### Aim of the exercise
A faithful transcription of all the data, images excluded, is the required answer.

### Recorded information
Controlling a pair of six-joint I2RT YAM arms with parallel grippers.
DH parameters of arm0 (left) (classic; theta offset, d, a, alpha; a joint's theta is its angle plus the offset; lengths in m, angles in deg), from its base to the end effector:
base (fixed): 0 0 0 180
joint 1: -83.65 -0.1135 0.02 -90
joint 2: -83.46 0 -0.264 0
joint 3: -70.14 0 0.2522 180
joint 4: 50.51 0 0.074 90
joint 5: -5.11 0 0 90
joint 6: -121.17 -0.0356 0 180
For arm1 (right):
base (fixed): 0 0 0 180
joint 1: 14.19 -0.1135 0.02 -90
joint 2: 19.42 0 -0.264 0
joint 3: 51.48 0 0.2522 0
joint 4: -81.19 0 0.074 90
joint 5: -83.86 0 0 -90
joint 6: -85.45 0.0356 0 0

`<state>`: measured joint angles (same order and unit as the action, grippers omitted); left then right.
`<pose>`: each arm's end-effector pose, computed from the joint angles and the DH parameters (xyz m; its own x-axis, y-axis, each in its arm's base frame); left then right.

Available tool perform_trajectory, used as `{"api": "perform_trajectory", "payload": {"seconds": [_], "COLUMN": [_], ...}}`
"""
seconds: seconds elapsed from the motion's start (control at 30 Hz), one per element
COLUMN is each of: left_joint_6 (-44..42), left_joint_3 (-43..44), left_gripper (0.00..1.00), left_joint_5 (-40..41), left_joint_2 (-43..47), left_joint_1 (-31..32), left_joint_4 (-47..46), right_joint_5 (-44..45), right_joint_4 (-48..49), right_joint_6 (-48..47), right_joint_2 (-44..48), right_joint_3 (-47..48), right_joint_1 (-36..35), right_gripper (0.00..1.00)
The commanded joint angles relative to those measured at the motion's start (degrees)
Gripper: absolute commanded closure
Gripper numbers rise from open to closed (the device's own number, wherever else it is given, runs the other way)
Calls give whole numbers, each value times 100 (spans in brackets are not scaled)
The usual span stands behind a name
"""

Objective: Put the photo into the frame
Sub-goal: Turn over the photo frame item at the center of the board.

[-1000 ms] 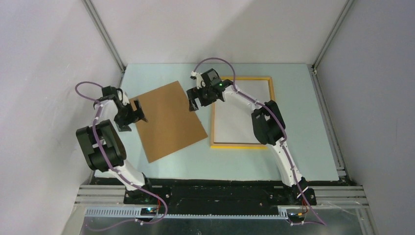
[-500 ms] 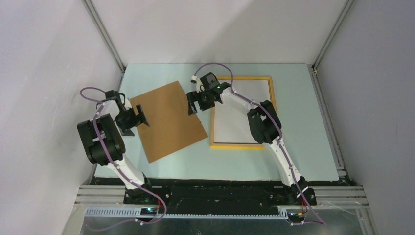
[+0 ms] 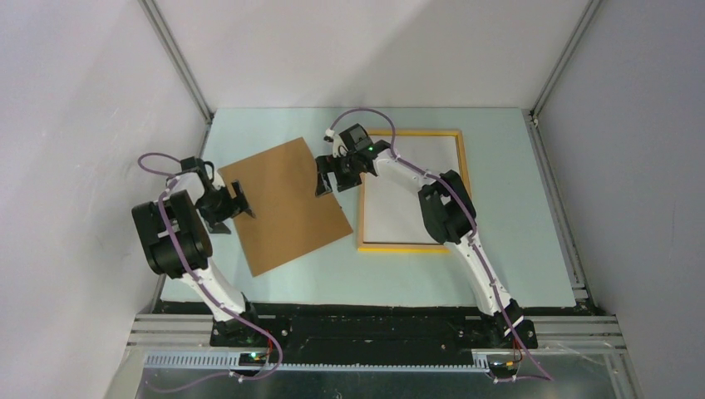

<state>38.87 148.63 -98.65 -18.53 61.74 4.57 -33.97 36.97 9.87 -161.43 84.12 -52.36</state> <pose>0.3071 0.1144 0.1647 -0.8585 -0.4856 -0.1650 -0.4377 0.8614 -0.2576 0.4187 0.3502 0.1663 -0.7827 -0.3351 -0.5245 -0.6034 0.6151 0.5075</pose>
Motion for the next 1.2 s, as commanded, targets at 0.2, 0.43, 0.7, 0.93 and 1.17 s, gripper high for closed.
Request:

### Output of the exercise
Controlling a pair of six-joint I2RT YAM arms with parallel grippers.
DH parameters of arm0 (left) (classic; theta offset, d, a, alpha; a joint's theta is its angle plus the offset; lengths in m, angles in deg), from its base to the end effector:
base (fixed): 0 0 0 180
joint 1: -83.65 -0.1135 0.02 -90
joint 2: -83.46 0 -0.264 0
joint 3: -70.14 0 0.2522 180
joint 4: 50.51 0 0.074 90
joint 5: -5.11 0 0 90
joint 6: -121.17 -0.0356 0 180
For arm1 (right):
base (fixed): 0 0 0 180
joint 1: 14.19 -0.1135 0.02 -90
joint 2: 19.42 0 -0.264 0
joint 3: 51.48 0 0.2522 0
joint 4: -81.19 0 0.074 90
joint 5: -83.86 0 0 -90
joint 6: -85.45 0.0356 0 0

`<state>`: measured joint angles (same order and unit as the action, grippers omitted); left then right.
`<pose>`: each arm's end-effector pose, computed from the joint angles and the DH parameters (xyz m; its own x-axis, y-axis, each in its arm's base frame); left then right.

Available tool perform_trajectory, used as `{"api": "perform_trajectory", "payload": {"seconds": [_], "COLUMN": [_], ...}}`
"""
seconds: seconds elapsed from the motion's start (control at 30 Hz), one per element
COLUMN is each of: left_joint_6 (-44..42), left_joint_3 (-43..44), left_gripper (0.00..1.00), left_joint_5 (-40..41), left_joint_2 (-43..47), left_joint_1 (-31..32), left_joint_4 (-47..46), right_joint_5 (-44..45), right_joint_4 (-48..49), right_joint_6 (-48..47), right_joint_2 (-44..48), right_joint_3 (-47..48), right_joint_1 (-36..35), right_gripper (0.00..1.00)
The commanded joint angles relative to those measured at the motion's start (degrees)
Gripper: absolute commanded closure
Gripper numbers rise from open to closed (the device's own number, wherever else it is given, runs the other way)
Calls give whole numbers, each value times 100 (spans in brackets are not scaled)
The usual span stands behind a name
"""

Objective: Put the photo into the frame
Sub-goal: Turn over the photo frame item at the center of the board.

[-1000 ms] 
[-500 ms] 
[+0 ms] 

<state>38.87 148.63 -98.65 -18.53 61.74 4.57 -33.97 36.97 9.87 -161.43 84.12 -52.36</state> <pose>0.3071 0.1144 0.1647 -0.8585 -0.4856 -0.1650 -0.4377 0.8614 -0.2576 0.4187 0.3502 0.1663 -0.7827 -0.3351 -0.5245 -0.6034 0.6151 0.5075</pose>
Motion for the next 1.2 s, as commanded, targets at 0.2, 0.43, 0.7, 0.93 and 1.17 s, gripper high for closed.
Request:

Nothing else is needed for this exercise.